Radiolabeled precursors and metabolic labeling.

D-[1-14C]Galactose (specific radioactivity: 58 mCi/mmol) and N-acetyl-[6-3H]mannosamine (specific radioactivity: 39.1 Ci/mmol) were from Amersham (Cologmo Monzese, Italy) and NEN (Boston, MA, U.S.A.), respectively. [3-3H]Sphingosine (specific radioactivity: 1.25 Ci/mmol), ([6-3H]gal)lactosylceramide (specific radioactivity: 0.95 Ci/mmol) and ([3-3H]sph)lactosylceramide (specific radioactivity: 1.05 Ci/mmol) (20) were prepared in our laboratory (1820). 105 cells were pulse-labeled in 1 mL serum-free medium, at final concentration of 1 μCi/mL for galactose and sphingosine and 5 μCi/mL for lactosylceramides and N-acetylmannosamine. A pulse protocol (48 h) was used for sphingosine, lactosylceramides and N-acetylmannosamine labeling. A pulse-chase protocol (6 h pulse, 12 h chase) was used for galactose labeling. The chase period was initiated by substituting the pulse medium with 1 mL serum-free medium. In all cases, at the end of the incubation, cells were rinsed three times with ice-cold saline, harvested with a rubber policeman, pelleted, frozen and stored at −20°C, before lipid extraction or protein determination (21). In the case of lactosylceramide, cell labeling was also stopped after the pulse period (6 h), and cell treated as before, to measure the initial radioactivity incorporation.

dMM treatment.

Normal human fibroblasts and CHO cells were pretreated with 1 mM dMM for 48 h followed by 6 h incubation with both 1 mM dMM and 1 μCi/mL D-[1-14C]galactose and finally 12 h incubation with regular medium.

PDMP treatment.

Normal human skin fibroblasts were pretreated with 40 μM PDMP for 24 h followed by a 6 h incubation with both 40 μM PDMP and 1 μCi/mL D-[1-14C]galactose and finally 12 h incubation with regular medium. Optimal PDMP concentration was determined in preliminary experiments to minimize cytotoxicity.

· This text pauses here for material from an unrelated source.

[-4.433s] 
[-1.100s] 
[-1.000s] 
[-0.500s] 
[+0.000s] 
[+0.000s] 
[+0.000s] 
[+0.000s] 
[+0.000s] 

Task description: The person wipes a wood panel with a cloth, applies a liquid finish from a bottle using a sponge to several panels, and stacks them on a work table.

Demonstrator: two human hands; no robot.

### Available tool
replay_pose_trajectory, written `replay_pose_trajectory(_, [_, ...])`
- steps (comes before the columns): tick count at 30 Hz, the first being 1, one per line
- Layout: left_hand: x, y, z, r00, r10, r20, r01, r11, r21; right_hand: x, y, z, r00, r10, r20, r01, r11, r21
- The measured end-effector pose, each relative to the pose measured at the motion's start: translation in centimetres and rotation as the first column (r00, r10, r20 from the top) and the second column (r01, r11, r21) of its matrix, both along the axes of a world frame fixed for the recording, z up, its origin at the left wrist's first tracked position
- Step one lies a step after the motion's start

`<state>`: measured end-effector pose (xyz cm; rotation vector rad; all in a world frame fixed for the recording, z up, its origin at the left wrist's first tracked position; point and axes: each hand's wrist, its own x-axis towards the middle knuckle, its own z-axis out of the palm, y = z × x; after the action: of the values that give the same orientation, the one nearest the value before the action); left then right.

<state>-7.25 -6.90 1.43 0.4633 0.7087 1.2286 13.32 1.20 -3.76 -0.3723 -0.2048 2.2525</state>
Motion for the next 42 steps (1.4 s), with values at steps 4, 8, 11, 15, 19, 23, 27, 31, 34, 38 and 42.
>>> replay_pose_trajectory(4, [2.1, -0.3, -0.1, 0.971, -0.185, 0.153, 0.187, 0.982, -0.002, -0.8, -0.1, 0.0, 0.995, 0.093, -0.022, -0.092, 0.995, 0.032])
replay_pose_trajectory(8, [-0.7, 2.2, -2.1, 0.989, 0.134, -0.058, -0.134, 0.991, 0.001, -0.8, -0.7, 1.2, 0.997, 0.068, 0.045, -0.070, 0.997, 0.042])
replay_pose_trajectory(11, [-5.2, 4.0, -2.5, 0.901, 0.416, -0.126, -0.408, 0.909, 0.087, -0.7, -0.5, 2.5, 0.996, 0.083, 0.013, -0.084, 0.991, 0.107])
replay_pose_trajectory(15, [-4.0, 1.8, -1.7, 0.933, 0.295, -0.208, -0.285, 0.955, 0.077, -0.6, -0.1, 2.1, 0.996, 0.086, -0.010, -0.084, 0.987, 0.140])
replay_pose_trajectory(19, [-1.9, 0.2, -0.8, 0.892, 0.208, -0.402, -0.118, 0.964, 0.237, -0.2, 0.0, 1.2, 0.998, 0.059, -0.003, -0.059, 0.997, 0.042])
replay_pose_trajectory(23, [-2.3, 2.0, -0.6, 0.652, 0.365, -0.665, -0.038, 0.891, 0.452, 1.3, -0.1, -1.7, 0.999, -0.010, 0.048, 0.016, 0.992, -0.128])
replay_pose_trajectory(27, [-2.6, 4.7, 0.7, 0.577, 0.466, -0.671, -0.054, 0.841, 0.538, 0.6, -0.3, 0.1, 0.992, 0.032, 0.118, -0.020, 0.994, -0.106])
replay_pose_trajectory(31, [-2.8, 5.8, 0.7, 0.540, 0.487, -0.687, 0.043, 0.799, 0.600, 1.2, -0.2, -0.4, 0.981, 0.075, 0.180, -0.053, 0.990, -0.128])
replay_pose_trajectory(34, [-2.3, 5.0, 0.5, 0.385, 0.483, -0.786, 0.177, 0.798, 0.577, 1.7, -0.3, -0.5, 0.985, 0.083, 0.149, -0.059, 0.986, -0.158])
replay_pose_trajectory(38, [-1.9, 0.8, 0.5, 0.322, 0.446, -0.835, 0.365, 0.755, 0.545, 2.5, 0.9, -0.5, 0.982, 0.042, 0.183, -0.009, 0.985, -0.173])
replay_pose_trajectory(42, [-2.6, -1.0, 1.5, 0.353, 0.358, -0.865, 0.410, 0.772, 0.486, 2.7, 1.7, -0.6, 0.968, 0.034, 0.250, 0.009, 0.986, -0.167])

Lipid extraction and analysis.

To determine the endogenous GSLs content, lipids were extracted by the tetrahydrofuran/phosphate buffer method (22), starting from 4 × 75 cm2 dishes, for each sample. The organic phase, containing neutral GSLs, was analyzed by HPTLC, using chloroform/methanol/formic acid/water, 65/25/8.9/1.1, by vol, as the eluting solvent system. Visualization was performed with a 10% CuSO4 /8% phosphoric acid aqueous spraying solution. The aqueous phase, containing gangliosides, was analyzed by HPTLC, using chloroform/methanol/0.2% aqueous CaCl2, 6/4/1, by vol, as the eluting solvent system. Visualization was performed with a p-dimethylaminobenzaldehyde spray reagent (23). Quantification of the endogenous GSL pattern was performed by scanning densitometry, using commercial standards as reference compounds. To analyze radioactive GSLs and ceramide, lipids were extracted by the chloroform/methanol/pyridine/water method (24). HPTLC separation was performed using chloroform/methanol/water, 60/35/7, by vol, as the eluting solvent system, except in sphingosine labeling experiments, where a chloroform/methanol/formic acid/water, 65/25/6/4, by vol, solvent system was used, to separate sphingomyelin and GM3. Radioactive lipids were visualized by fluorography and identified by comparison with radiolabeled standards available in our laboratory or with commercial nonradioactive standards. The spots corresponding to known lipids were scraped from the plate and counted by liquid scintillation.

Radioactivity incorporation into cell protein.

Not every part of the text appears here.